Fino a un certo punto, il corpo umano è in grado di proteggersi dalle temperature estreme acclimatandosi. Le persone acclimatate al calore perché abituate a sopportare temperature elevate sudano di più, ma il loro sudore è più diluito: disperdono meno elettroliti (minerali) e rischiano meno di finire disidratati. Ecco perché le ondate di calore in aree geografiche generalmente fresche, come il Canada, sono in genere più letali.

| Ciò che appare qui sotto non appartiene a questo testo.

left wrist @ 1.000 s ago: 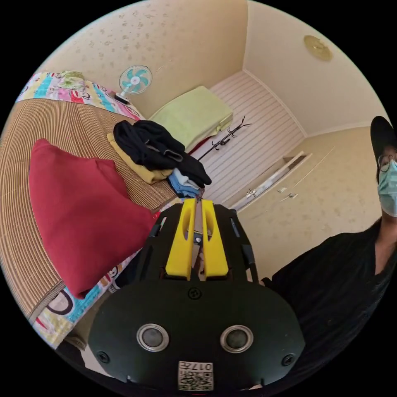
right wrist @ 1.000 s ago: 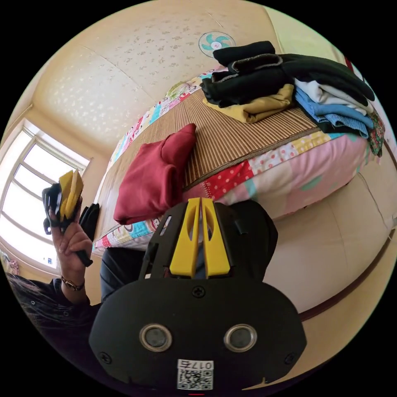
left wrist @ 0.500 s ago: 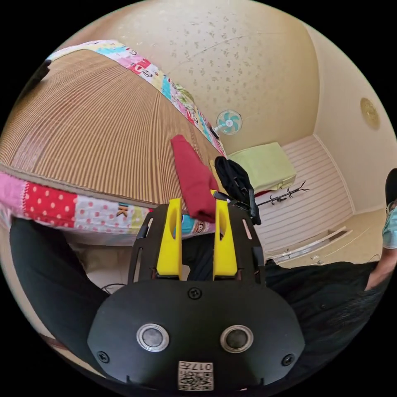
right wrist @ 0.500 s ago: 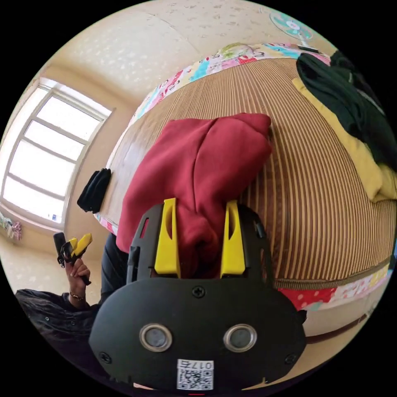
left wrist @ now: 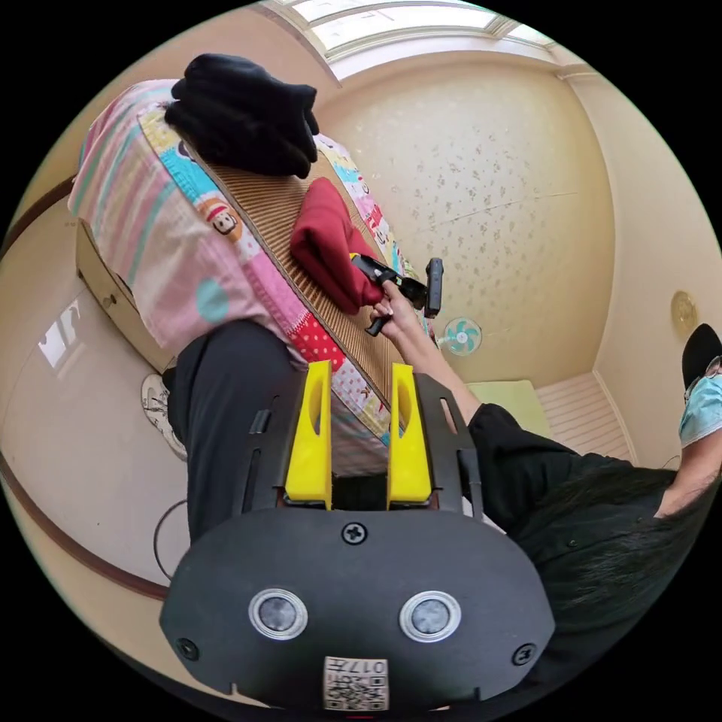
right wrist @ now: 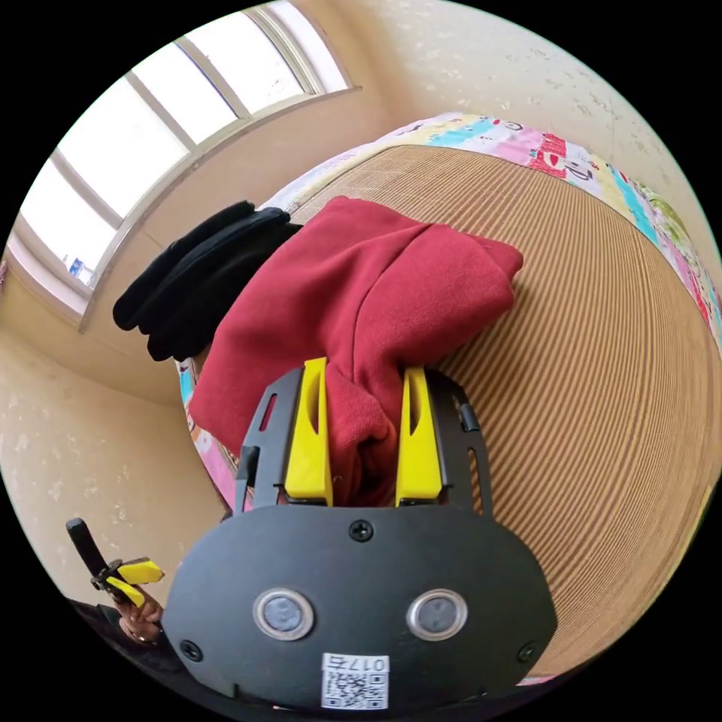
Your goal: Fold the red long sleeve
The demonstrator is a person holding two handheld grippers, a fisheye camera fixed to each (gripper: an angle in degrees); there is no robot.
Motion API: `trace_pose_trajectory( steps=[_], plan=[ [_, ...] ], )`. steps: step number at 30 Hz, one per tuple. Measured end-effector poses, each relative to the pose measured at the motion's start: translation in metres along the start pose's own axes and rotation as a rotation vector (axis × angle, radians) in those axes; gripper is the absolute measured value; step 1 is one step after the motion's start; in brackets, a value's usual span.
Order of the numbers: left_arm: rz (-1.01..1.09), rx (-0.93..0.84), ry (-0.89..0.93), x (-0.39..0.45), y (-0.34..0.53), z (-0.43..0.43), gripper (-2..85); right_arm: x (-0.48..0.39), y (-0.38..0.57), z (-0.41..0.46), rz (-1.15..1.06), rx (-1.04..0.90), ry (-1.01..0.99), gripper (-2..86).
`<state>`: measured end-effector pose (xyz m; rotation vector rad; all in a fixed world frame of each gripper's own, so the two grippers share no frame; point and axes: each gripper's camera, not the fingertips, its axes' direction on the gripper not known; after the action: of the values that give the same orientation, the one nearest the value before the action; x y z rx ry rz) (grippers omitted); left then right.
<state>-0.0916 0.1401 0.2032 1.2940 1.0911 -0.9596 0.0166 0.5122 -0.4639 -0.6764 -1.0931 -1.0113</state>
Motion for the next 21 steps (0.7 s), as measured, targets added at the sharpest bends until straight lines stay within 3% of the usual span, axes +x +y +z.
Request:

i rimedi da prendere. In ogni caso l'organismo umano non è in grado di acclimatarsi fino alle temperature estreme favorite dal global warming. Con ondate di calore sempre più frequenti e distruttive, dovremo adattare anche comportamenti, spazi urbani e infrastrutture per ridurre i decessi dovuti agli estremi climatici.
Intanto, gli effetti diretti delle ondate di calore si fanno sentire sulla vita animale, più fragile ed esposta ai capricci del clima causati dall'uomo. In base ad alcune stime preliminari condotte da biologi marini della British Columbia (Canada) e riportate dal New York Times, la recente ondata di calore su Canada e Nord America ha provocato un'ecatombe tra i bivalvi, i crostacei e le stelle marine che popolano le acque poco profonde della costa del Pacifico.
Bolliti dal caldo. Si stima che le temperature anomale abbiano letteralmente "cotto" centinaia di milioni di esemplari, a partire dalle cozze e dai cirripedi rimasti esposti al calore esterno durante le ore di bassa marea. Un danno ecologico incalcolabile, se si considera che i molluschi sono anche l'alimento di base di uccelli migratori come le anatre marine, che fanno tappa nel Pacifico occidentale in inverno per rifocillarsi prima di migrare nell'Artico durante l'estate, e che quest'anno resteranno a pancia vuota.
E se i mari ribollono, i fiumi non sono da meno: la coda dell'ultima ondata di calore negli USA minaccia la sopravvivenza dei salmoni, che dai corsi d'acqua dolce dell'interno affrontano un'epica migrazione fino al mare, dove crescono e raggiungono la maturità prima di risalire le correnti e tornare ai fiumi per deporre le uova. Acque troppo calde rallentano i movimenti dei pesci e riducono le possibilità di sopravvivenza di uova e larve. In alcune zone, come nella valle centrale della California, ci si aspetta una mortalità del 90%.